Pick out the lines below that contain the string "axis" and copy them all.

=== Section Start ===

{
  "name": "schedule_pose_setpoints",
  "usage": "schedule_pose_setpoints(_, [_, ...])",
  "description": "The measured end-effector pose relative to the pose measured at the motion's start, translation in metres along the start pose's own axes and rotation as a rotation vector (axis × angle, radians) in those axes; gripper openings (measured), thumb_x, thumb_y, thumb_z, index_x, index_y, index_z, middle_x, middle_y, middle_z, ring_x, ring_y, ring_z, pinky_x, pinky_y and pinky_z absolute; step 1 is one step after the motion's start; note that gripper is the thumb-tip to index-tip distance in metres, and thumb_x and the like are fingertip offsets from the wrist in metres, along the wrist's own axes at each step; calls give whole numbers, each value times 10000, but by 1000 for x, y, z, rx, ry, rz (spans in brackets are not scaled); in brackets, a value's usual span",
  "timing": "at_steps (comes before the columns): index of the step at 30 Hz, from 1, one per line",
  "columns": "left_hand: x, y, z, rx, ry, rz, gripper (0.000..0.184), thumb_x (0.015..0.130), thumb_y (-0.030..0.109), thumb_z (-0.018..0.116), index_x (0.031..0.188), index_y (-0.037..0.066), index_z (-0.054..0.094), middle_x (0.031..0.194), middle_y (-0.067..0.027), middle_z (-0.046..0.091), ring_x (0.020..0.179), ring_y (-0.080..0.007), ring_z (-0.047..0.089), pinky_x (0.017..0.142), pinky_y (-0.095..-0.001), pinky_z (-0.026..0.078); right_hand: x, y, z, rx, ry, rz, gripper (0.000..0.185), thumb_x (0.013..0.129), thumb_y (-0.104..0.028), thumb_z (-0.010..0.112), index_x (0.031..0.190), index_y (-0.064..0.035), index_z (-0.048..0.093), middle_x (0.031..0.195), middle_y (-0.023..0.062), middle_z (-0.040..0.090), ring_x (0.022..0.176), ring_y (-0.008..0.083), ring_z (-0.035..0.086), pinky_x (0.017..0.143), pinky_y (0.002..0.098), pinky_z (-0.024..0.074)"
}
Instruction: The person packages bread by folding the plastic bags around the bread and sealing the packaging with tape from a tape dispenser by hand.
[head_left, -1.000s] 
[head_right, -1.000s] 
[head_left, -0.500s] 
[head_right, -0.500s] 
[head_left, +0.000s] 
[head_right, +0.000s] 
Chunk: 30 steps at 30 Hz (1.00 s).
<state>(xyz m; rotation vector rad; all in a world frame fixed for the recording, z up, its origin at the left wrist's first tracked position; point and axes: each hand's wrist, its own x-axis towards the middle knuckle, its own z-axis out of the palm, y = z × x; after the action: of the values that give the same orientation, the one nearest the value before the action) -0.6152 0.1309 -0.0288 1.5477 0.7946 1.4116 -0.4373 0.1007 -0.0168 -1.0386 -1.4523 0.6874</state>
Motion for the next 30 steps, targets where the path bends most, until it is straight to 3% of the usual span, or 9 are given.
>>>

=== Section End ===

Reply to the task>
  "description": "The measured end-effector pose relative to the pose measured at the motion's start, translation in metres along the start pose's own axes and rotation as a rotation vector (axis × angle, radians) in those axes; gripper openings (measured), thumb_x, thumb_y, thumb_z, index_x, index_y, index_z, middle_x, middle_y, middle_z, ring_x, ring_y, ring_z, pinky_x, pinky_y and pinky_z absolute; step 1 is one step after the motion's start; note that gripper is the thumb-tip to index-tip distance in metres, and thumb_x and the like are fingertip offsets from the wrist in metres, along the wrist's own axes at each step; calls give whole numbers, each value times 10000, but by 1000 for x, y, z, rx, ry, rz (spans in brackets are not scaled); in brackets, a value's usual span",
<state>(xyz m; rotation vector rad; all in a world frame fixed for the recording, z up, its origin at the left wrist's first tracked position; point and axes: each hand's wrist, its own x-axis towards the middle knuckle, its own z-axis out of the palm, y = z × x; after the action: of the values that give the same orientation, the one nearest the value before the action) -0.6152 0.1309 -0.0288 1.5477 0.7946 1.4116 -0.4373 0.1007 -0.0168 -1.0386 -1.4523 0.6874</state>

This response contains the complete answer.